= Contract failure =

Economic theory

Contract failure describes a situation in which the consumer of a good or service is unable to evaluate its quality, thus incentivizing the producer to produce a lower quality good or service. Such behavior creates suboptimal economic conditions. Contract failure is one explanation for the existence of non-profit organizations, although even non-profits can fall victim to contract failure in the right situations. Contract failure is connected to, but distinct from, market failure. Generally, non-profit organizations are more trusted because their corporate structures do not provide incentives to cheat.

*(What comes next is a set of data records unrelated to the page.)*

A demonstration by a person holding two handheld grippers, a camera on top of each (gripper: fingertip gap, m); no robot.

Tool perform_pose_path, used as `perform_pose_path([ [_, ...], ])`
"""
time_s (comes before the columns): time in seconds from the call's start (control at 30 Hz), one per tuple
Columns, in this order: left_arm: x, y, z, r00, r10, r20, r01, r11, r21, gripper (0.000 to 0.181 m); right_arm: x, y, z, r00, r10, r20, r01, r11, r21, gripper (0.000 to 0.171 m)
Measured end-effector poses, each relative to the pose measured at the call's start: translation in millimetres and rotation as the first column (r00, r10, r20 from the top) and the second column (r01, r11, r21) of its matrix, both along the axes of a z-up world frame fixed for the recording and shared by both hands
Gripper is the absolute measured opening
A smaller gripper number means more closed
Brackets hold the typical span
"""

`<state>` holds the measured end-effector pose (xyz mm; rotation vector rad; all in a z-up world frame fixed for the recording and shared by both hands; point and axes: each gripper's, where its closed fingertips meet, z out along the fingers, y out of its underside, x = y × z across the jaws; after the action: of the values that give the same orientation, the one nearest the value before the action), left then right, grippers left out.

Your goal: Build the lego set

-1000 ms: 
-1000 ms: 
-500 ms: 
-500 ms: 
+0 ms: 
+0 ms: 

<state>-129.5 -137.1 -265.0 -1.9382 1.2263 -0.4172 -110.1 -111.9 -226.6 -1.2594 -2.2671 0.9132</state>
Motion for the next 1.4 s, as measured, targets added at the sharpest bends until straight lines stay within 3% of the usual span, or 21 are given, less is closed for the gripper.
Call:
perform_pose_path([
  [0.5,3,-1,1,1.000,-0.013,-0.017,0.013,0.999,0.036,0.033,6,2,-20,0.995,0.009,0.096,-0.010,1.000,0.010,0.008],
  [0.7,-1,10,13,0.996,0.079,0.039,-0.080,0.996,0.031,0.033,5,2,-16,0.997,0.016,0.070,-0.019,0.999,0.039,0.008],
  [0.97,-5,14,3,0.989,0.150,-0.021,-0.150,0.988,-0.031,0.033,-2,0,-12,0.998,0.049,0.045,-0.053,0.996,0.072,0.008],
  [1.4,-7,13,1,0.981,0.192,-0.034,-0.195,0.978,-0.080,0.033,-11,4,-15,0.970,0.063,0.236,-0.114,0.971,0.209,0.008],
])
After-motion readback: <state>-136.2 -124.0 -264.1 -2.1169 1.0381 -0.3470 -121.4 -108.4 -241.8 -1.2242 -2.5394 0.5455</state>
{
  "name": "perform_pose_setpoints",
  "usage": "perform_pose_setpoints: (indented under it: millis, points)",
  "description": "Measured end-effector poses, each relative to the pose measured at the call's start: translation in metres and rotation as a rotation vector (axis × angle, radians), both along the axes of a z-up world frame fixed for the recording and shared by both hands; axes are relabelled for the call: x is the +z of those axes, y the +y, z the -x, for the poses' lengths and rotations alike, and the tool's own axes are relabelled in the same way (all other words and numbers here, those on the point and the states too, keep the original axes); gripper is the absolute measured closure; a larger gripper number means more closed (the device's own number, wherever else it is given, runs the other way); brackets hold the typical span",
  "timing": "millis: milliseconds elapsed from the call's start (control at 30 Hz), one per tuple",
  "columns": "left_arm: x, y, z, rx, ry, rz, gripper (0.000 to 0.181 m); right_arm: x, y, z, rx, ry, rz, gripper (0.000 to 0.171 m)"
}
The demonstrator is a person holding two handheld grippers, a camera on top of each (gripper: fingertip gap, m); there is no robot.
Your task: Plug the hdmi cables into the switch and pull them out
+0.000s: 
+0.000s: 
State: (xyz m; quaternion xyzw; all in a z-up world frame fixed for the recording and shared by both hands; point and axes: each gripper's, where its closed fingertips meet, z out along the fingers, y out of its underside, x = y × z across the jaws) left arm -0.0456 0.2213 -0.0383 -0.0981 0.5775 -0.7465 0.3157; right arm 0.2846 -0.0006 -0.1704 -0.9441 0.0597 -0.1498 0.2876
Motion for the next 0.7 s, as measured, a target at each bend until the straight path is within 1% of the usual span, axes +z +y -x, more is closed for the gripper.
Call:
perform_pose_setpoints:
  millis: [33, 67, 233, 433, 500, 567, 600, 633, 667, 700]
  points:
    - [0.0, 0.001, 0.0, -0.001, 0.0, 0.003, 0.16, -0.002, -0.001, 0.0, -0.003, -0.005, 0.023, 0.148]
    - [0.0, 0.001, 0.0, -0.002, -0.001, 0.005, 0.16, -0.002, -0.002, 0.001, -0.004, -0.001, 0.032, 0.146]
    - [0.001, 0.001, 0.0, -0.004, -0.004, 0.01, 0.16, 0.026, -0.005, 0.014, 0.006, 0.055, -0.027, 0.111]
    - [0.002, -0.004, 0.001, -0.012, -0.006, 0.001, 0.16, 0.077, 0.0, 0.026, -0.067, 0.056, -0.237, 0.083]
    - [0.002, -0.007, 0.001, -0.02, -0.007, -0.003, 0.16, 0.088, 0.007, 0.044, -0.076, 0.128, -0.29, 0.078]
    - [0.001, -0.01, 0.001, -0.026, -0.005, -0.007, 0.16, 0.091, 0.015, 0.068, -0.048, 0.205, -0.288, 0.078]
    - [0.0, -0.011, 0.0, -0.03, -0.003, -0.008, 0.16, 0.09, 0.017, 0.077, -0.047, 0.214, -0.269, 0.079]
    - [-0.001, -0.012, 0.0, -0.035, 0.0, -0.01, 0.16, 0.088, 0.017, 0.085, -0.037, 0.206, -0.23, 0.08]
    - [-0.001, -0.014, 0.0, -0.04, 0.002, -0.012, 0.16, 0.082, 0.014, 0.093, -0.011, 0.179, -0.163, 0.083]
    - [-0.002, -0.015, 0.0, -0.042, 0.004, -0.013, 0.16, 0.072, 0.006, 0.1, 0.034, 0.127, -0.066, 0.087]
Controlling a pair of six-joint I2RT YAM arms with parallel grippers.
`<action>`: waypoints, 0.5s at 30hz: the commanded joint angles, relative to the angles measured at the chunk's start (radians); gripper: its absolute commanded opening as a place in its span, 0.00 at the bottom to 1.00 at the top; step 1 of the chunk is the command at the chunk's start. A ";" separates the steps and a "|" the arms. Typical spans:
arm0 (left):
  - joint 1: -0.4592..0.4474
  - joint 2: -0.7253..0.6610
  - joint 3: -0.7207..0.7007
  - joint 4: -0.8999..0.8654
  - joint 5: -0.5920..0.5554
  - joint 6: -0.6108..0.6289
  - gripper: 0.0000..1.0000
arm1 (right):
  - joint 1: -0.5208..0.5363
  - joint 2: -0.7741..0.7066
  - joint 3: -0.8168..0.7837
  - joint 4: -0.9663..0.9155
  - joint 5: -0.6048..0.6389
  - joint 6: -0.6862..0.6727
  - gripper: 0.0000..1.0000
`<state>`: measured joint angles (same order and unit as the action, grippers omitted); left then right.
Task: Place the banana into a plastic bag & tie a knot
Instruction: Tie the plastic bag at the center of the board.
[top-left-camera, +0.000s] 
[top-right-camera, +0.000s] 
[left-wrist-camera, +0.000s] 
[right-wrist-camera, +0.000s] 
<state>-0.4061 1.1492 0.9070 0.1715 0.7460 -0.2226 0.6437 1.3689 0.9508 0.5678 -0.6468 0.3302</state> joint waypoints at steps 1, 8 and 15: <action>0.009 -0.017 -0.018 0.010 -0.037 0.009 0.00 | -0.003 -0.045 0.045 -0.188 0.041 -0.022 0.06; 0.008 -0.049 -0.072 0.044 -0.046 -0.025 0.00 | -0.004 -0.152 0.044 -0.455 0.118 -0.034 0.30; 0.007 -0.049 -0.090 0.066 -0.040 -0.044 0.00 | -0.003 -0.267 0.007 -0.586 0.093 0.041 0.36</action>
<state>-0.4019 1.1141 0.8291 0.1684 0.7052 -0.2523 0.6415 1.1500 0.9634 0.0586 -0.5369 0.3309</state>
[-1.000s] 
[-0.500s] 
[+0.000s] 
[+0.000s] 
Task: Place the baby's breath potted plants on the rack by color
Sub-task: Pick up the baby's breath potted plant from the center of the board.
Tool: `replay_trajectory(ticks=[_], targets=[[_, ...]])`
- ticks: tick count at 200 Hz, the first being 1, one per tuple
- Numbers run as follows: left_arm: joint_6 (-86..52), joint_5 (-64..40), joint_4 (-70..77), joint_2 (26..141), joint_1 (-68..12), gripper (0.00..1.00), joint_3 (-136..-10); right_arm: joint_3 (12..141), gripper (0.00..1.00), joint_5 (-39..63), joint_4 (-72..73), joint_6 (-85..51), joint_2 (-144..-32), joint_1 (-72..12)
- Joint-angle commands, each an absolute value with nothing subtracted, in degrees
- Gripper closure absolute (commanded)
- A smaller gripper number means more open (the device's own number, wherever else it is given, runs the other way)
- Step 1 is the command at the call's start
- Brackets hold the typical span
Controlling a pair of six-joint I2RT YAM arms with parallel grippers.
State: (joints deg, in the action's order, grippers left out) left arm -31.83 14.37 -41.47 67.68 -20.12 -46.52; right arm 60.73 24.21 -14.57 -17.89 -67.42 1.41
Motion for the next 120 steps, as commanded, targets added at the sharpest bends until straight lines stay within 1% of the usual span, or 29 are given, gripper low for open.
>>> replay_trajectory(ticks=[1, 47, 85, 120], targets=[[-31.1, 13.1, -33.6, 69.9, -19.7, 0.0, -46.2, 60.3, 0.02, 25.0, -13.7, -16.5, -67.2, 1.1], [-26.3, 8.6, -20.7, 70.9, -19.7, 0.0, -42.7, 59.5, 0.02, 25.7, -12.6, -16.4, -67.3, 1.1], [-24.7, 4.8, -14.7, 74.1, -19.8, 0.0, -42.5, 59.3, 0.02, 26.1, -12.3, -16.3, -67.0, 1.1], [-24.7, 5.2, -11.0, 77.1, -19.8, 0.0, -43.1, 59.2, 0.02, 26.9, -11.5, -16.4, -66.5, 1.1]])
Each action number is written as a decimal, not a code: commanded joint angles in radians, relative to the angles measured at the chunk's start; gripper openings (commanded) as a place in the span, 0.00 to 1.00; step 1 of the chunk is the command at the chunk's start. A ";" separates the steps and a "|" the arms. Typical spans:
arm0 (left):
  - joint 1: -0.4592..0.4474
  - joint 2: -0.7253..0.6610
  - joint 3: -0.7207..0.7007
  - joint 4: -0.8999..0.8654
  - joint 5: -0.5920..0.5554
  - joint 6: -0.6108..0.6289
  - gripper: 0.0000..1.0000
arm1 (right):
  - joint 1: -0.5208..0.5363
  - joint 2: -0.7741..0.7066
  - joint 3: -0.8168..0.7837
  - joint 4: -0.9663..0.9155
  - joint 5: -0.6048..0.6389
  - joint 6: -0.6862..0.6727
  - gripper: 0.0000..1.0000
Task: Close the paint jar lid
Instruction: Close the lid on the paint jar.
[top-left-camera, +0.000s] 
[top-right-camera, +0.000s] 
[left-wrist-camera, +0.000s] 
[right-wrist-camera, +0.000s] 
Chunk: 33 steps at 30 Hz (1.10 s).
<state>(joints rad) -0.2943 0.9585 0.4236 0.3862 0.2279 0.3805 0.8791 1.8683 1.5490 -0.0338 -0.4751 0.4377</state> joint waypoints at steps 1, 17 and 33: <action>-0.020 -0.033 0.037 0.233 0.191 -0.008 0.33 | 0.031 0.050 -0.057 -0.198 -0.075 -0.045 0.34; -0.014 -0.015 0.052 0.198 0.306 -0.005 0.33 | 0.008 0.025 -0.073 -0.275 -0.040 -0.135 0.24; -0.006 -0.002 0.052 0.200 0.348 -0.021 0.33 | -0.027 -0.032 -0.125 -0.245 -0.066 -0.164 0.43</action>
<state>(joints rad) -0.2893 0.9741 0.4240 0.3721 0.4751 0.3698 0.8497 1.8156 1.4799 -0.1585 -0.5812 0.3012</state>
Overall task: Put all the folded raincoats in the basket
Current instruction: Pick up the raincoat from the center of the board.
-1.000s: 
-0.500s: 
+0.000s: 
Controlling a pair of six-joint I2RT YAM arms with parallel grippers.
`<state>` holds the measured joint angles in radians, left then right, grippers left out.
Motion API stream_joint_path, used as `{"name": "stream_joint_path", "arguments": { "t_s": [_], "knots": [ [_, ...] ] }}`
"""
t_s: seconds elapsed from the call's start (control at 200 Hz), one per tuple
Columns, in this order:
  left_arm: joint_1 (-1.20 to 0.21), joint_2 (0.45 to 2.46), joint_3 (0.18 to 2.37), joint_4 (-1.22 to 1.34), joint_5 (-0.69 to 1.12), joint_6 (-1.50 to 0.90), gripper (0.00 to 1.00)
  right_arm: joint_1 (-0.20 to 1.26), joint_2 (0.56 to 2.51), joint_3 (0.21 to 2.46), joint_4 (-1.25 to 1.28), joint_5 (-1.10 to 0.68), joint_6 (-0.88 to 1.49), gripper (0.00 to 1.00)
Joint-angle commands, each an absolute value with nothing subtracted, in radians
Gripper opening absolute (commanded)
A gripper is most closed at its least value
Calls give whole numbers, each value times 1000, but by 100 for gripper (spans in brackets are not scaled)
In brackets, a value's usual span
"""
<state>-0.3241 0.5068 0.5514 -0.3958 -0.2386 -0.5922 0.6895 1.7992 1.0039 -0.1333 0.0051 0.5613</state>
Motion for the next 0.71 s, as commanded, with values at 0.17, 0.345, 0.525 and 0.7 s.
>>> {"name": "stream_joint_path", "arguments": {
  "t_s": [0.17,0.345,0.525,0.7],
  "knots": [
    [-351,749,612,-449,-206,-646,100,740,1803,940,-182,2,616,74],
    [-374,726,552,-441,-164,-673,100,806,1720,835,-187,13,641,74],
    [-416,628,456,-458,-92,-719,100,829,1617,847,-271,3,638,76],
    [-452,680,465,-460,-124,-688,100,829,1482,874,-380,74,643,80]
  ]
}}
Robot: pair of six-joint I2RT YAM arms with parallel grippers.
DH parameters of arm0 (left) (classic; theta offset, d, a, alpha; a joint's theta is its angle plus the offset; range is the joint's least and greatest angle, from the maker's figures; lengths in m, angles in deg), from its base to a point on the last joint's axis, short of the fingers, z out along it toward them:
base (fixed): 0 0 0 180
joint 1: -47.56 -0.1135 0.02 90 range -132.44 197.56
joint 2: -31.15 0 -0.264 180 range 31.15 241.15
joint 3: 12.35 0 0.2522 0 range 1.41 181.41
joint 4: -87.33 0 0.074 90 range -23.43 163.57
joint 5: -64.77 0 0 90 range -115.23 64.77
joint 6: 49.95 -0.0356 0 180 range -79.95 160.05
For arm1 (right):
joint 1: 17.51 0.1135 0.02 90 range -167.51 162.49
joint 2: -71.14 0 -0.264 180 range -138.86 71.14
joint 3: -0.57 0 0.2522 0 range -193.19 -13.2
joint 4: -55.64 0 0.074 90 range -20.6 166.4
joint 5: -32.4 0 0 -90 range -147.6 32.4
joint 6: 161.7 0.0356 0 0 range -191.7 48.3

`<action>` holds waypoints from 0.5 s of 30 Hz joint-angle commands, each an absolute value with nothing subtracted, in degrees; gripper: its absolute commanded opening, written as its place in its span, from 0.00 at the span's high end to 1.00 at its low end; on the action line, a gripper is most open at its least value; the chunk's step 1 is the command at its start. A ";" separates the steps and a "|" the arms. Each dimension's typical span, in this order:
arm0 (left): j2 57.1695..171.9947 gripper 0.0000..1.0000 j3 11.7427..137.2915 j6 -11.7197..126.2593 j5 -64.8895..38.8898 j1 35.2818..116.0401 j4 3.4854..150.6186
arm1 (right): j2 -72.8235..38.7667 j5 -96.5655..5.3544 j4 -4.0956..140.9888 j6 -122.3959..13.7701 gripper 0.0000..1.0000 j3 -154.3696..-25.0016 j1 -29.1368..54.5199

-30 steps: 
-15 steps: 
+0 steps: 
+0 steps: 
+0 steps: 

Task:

== Information Asymmetry ==
The known cause of contract failure is called information asymmetry; when one party (the producer) has more information than the other party (the consumer) about a product or service. There is information inequality between the two parties. According to Young, there are three causes in which situations dealing with asymmetric information arise from, to include the following, 1) the quality of a product or service is too complex to be judged such as medical care or higher education; 2) the end consumer of the product or service cannot evaluate it him or herself such as a child in daycare or an elderly individual in a nursing home; and 3) the product or service is not consumed by the individual who purchased it, therefore the purchaser would never know if the producer delivered what was promised.

== Nonprofit Existence ==
When contract failure occurs, there is a suboptimal provision of public goods, which results in market failure. Arrow argues that nonprofits will step in and provide the necessary good or service in response to market failure. When markets potentially take advantage of the information asymmetry situation, nonprofits must protect the consumer.

== Non-Distribution Constraint ==
According to Hansmann, the “non-distribution constraint - prohibits the distribution of residual earnings to individuals who exercise control over the firm”. It prohibits those who have a vested interest in the organization from receiving the organization’s profit for personal gain. This constraint is a common characteristic of nonprofits, which creates less of a need for the company to take advantage of the consumer’s lack of knowing about such incidents. The nonprofit has no reason to cheat the consumer out of quality or service delivery because the organization's individuals cannot benefit in a direct manner. Therefore, the consumer is more likely to trust a nonprofit organization providing services than to trust a for-profit organization because of the nonprofit’s non-distribution constraint. According to Easley and O'Hara, state law stipulates that the organizations day-to-day costs should be reasonable.